- **PROBLEM STATEMENT**
How many of the lines below have "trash" in them? Say the number and nothing more.

[Collection entries]
┄┄┄┄┄┄┄┄┄┄

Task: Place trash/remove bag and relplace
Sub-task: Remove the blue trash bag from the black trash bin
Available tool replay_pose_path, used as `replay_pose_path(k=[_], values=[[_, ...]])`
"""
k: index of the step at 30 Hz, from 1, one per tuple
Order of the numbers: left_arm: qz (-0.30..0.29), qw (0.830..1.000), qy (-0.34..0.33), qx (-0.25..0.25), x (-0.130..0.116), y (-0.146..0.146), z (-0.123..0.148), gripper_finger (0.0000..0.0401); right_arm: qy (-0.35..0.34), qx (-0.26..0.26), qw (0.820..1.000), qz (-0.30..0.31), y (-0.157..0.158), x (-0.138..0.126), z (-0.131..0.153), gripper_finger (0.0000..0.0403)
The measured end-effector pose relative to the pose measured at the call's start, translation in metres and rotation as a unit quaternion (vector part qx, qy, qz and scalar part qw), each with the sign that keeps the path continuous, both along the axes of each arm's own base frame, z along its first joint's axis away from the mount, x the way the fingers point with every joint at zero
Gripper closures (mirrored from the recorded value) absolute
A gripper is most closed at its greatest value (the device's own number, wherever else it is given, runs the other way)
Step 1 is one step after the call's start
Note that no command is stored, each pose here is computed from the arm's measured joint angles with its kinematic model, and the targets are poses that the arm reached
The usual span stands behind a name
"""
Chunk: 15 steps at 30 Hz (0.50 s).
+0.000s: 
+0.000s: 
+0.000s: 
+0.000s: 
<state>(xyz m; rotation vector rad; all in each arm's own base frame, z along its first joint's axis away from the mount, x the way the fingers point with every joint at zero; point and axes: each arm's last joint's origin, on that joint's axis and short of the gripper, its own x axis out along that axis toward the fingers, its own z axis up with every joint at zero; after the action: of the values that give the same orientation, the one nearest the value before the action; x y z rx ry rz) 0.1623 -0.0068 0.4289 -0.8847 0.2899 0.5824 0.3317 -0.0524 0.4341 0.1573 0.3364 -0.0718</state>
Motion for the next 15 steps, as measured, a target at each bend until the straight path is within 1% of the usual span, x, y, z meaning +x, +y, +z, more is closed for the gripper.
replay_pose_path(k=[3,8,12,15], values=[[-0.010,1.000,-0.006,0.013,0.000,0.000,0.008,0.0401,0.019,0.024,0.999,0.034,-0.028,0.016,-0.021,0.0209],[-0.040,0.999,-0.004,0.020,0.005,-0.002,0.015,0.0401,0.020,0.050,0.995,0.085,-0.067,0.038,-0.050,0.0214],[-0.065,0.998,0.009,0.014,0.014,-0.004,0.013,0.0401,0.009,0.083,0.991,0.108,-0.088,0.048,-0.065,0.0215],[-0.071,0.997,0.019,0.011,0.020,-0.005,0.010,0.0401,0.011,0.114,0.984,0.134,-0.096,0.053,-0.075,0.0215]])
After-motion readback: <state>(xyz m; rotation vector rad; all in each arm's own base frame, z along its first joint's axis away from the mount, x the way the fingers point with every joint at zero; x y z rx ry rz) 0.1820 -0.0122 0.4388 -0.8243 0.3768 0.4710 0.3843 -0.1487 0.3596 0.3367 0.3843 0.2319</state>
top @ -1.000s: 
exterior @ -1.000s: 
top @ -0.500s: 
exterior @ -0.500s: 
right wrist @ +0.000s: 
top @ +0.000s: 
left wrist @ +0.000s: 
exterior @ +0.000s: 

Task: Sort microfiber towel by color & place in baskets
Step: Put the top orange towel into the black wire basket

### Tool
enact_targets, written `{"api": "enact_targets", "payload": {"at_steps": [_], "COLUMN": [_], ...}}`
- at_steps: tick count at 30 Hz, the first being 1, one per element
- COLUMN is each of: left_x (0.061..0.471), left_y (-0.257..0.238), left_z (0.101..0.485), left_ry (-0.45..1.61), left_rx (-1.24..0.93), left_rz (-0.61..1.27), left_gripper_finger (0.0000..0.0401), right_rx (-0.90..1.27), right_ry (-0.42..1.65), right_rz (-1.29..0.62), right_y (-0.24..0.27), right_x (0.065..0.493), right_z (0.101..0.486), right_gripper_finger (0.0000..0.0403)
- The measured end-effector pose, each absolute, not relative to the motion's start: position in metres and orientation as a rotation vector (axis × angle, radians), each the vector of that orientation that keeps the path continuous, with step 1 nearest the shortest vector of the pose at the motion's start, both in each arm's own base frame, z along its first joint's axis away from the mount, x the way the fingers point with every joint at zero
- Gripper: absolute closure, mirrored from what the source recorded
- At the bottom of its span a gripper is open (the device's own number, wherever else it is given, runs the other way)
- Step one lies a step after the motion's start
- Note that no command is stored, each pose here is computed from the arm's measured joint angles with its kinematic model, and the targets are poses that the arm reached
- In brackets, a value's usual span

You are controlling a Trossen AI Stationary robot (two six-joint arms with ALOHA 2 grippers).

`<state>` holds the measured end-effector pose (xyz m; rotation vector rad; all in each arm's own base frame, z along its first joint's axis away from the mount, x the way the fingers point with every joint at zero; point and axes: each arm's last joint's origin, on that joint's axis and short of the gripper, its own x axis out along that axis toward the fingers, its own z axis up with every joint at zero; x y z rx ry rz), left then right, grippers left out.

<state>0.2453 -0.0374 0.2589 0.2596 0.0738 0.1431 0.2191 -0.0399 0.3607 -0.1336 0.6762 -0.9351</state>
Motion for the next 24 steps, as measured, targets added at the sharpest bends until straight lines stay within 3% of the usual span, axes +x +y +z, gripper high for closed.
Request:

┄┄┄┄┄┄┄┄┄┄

- **SOLVED EXERCISE**
2